According to Omolo, failure to sign the East African Agreement on Avoidance of Double Taxation is also a major hindrance to attracting FDI in the region.
“It does not seem to matter to the leaders in the region that we are losing out on FDIs. To the world, the EAC scene has presented a confused investment destination picture to would-be FDIs since 2009,” he said.
This is largely contributed to, by the fact that when the three countries (Kenya, Uganda, and Rwanda) out of the then five East African Community countries signed the Treaty on Double Taxation Avoidance, the treaty as it were, failed.
“The tax environment in Kenya is not too bad. The biggest problem, in my view, remains what some see as a lack of a uniform enforcement environment, that some who should be paying more tax are most likely not paying,” he added.
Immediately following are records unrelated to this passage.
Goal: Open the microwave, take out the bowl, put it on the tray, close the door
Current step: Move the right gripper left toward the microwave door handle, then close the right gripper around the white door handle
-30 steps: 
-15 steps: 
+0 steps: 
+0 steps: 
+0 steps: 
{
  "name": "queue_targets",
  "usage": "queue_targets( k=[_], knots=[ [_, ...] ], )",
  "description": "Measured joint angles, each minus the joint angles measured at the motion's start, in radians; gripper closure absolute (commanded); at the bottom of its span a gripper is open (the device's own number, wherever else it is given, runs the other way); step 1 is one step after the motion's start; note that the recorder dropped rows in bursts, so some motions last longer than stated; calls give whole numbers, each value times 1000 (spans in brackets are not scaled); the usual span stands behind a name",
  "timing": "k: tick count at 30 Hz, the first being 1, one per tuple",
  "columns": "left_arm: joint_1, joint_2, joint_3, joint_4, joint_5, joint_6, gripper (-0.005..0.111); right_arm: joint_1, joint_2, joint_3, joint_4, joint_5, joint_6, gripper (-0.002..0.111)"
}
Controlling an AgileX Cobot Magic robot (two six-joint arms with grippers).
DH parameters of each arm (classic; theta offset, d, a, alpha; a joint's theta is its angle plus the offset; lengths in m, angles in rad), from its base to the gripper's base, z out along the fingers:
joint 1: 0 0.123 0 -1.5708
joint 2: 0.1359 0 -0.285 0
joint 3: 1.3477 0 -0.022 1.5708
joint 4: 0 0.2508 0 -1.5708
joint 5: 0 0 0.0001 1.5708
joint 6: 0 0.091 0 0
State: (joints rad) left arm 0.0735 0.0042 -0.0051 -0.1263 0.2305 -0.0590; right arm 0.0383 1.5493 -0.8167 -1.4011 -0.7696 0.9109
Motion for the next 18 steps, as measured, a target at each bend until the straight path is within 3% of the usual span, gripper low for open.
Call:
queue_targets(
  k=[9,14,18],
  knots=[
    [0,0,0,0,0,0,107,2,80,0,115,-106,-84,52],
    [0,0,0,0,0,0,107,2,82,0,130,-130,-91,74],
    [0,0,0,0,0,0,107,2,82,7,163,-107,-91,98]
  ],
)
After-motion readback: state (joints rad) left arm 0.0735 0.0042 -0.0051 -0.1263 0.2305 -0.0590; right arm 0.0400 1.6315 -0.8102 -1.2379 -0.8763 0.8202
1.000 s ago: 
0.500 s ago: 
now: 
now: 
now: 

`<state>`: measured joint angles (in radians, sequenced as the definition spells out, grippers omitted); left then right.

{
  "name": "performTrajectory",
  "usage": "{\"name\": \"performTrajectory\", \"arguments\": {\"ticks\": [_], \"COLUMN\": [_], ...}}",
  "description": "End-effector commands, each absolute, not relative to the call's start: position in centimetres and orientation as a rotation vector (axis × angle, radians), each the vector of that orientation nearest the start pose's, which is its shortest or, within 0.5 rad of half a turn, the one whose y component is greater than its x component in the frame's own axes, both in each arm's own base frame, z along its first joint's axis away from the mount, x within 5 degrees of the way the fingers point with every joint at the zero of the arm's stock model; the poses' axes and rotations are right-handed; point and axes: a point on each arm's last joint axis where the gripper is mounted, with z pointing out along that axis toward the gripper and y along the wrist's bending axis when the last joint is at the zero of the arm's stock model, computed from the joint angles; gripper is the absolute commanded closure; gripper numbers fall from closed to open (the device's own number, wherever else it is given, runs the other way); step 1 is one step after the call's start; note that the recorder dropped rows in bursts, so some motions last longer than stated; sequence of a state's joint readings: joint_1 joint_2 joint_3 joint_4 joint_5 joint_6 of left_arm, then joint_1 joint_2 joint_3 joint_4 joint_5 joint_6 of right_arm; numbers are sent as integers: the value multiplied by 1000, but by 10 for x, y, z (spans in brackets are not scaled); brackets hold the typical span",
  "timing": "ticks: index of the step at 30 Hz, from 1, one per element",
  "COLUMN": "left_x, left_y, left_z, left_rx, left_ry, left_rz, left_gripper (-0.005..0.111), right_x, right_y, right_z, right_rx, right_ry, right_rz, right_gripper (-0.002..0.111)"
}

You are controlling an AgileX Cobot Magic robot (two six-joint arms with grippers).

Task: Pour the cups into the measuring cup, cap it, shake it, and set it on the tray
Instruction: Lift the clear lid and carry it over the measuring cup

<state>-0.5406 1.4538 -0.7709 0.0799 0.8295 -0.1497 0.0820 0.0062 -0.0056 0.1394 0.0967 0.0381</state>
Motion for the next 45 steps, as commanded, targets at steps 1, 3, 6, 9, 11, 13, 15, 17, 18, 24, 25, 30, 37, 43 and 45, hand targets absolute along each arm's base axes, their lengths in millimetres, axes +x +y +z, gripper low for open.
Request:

“The resent avalanche of new taxes creates shocks which, from a strategy point of view, one hopes helps taxpayers accept and settle down about is not necessarily good.”
The biggest tax revenue gap that must be fixed remains that of VAT, he said, even as he lauded RA for introducing the eTIMS system which, with time, should improve VAT collections.
Omolo who was first appointed to the Crowe global board in October 2021, says he will use the extension of his membership at the board to broaden investors’ understanding of the robust African market, global financial business flows, cross-border trading and tax opportunities – and by extension Kenya – and the opportunities it offers.
“We are delighted to have Erastus continue as a member of our board of directors,” Jim Powers, Chairman of Crowe Global, said.
According to Powers, the global accountancy profession is being disrupted by increased regulation, rapid technology changes, and a shortage of professionals at all levels of experience.
“Erastus and the other members of the Crowe Global Board of Directors and its Management Team are working with our member firms to assist them to, not only meet these challenges, but find new ways to excel in this dynamic environment,” Powers said.
Omolo’s presence on the board means Kenya will be among the countries with a presence on the Crowe Global Board of Directors and the only country from the African continent.
The other countries are US, Canada, UK, France, Germany, South Korea, Australia, Kuwait and India.